Undifferentiated Carcinomas of the Endomentrium and Ovary: A Clinicopathologic Correlation
LJ Tafe, K Garg, C Tornos, RA Soslow. Memorial Sloan Kettering Cancer Center, New York, NY; Stony Brook University Medical Center, Stony Brook, NY
Background: Undifferentiated carcinomas (UCs) of the endometrium and ovary are rare and under diagnosed. They are important to recognize since they have been shown to pursue a more aggressive clinical course than usual high grade endometrioid carcinomas (EC). Given the scant clinical and pathologic data, we reviewed our experience with these rare tumors.
Design: We reviewed our pathology database between 2001-2008 to identify 29 cases of UCs. Clinical information was obtained from electronic medical records.
Results: The patient age ranged from 27-83 years (median 54). Many patients (pts) were of young age (24% <40 yrs, 17% 40-50 yrs, and 59% >50 yrs). Thirteen (45%) pts presented with stage I/II disease and 16 (55%) with advanced stage III/IV disease. Most UCs were of endometrial origin and 1 was ovarian. The lower uterine segment (LUS) was involved in 16/29 cases. Ten (35%) UCs were associated with a low grade EC, consistent with so-called de-differentiated carcinoma. Histologically, they evoked a broad differential diagnosis including FIGO grade 3 EC, neuroendocrine carcinoma, cervical carcinoma, lymphoma and sarcoma. The tumors consisted of sheets of ovoid cells with uniform, large vesicular nuclei and variable amount of necrosis.
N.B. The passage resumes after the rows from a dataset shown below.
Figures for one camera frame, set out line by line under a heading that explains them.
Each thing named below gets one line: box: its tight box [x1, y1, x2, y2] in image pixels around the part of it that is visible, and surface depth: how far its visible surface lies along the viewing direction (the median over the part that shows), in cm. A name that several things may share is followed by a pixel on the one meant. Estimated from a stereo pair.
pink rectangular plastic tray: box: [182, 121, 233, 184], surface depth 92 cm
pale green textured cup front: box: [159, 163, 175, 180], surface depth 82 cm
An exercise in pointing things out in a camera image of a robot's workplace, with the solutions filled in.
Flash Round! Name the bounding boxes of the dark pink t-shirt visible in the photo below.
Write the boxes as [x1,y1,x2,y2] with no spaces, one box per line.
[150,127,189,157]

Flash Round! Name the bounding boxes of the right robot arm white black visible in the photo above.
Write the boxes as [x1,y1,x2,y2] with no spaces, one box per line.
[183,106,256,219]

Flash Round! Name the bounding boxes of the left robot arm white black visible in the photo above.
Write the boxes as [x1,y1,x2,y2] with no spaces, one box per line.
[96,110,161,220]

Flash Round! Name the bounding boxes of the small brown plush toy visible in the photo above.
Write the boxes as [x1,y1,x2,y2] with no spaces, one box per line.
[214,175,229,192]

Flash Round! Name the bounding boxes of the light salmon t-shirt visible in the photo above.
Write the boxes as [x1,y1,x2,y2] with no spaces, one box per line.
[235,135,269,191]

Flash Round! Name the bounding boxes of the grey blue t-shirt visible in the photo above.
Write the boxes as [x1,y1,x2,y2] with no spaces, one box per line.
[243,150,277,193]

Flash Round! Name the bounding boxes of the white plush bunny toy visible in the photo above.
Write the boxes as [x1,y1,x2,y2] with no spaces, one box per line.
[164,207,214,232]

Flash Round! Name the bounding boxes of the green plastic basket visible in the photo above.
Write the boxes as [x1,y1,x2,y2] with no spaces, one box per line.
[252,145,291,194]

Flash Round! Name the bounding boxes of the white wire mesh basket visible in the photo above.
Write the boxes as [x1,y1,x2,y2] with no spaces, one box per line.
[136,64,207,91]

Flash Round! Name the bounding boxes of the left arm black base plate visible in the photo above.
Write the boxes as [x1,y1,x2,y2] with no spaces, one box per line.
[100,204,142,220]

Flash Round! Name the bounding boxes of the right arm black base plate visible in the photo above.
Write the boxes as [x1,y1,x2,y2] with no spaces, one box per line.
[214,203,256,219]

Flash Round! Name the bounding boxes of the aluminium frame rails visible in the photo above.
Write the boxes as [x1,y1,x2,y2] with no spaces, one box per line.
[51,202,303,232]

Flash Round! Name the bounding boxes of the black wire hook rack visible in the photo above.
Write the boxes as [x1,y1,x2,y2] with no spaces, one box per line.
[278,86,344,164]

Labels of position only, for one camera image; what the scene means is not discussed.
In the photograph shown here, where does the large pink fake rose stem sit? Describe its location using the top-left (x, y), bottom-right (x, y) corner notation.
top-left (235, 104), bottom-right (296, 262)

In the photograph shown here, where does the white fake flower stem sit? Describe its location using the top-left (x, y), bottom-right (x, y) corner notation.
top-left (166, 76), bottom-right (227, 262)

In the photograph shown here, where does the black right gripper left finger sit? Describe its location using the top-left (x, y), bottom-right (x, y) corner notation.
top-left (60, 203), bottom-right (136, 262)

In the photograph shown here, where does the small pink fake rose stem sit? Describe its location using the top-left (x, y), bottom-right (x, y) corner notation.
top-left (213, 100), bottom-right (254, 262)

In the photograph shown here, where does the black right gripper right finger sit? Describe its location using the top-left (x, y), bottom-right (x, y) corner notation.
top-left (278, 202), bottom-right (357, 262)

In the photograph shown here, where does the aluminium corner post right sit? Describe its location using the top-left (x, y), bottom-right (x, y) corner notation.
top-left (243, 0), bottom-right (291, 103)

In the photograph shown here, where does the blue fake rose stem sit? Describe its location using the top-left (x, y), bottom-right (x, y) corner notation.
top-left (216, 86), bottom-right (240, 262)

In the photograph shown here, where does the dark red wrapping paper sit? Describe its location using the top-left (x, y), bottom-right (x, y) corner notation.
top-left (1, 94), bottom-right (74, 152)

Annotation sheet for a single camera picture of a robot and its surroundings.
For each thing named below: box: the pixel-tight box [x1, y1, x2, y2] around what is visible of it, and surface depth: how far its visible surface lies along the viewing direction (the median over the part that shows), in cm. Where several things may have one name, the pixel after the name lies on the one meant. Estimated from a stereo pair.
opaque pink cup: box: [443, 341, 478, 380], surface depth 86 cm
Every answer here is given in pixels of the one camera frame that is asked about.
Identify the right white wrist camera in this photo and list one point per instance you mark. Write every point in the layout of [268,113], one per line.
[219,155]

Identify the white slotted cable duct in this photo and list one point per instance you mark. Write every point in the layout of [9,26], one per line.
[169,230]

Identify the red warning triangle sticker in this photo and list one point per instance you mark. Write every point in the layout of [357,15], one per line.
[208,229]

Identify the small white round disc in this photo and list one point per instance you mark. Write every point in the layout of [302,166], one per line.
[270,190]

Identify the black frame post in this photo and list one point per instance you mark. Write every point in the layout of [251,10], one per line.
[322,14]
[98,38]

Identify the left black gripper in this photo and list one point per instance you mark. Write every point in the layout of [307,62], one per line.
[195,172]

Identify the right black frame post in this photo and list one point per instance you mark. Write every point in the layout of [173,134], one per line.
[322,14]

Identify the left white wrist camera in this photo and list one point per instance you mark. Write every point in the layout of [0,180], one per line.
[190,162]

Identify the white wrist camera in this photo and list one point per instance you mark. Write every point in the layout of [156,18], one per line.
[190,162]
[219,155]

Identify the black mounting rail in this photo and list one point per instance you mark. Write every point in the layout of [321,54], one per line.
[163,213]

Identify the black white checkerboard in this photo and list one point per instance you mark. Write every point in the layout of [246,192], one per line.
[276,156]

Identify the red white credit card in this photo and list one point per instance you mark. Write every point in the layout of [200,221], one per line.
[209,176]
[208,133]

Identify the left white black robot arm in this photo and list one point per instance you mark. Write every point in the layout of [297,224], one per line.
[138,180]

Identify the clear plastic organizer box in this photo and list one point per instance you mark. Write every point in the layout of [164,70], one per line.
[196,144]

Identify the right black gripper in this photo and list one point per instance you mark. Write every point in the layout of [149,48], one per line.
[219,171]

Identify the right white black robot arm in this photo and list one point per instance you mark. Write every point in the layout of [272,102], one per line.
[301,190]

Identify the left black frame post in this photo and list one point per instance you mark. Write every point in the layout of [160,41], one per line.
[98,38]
A few cases showed foci of nuclear pleomorphism. Many UCs also showed focal to large areas of rhabdoid cells in a background of myxoid stroma. BAF-47 (INI-1) stain was retained where performed. These tumors showed only focal EMA and keratin staining, and CK18 was the most frequently positive keratin stain. They were negative for neuroendocrine markers, smooth muscle markers and ER/PR. Mismatch repair (MMR) protein expression by IHC was evaluated in 12 cases (40%), and 8 (67%) were abnormal (6 with loss of MLH1/PMS2 and 2 with MSH2/MSH6 loss). Follow-up (F/U) information is available for 24 pts. Nine pts died of disease in 1 to 9 months, 6 are alive with disease (F/U of 1-45 mths), 9 pts have no evidence of disease at 18-85 mths.
Conclusions: UCs of the endometrium and ovary can occur in young women and should be diagnosed correctly as they can pursue a fulminant clinical course. They frequently occur in the LUS. Histologically, they have a broad differential diagnosis and can sometimes be associated with a low grade EC. Rhabdoid cells can be frequently seen in UCs and CK18 may be particularly helpful to demonstrate epithelial differentiation. These tumors frequently show loss of DNA-MMR proteins, particularly MLH1/PMS2.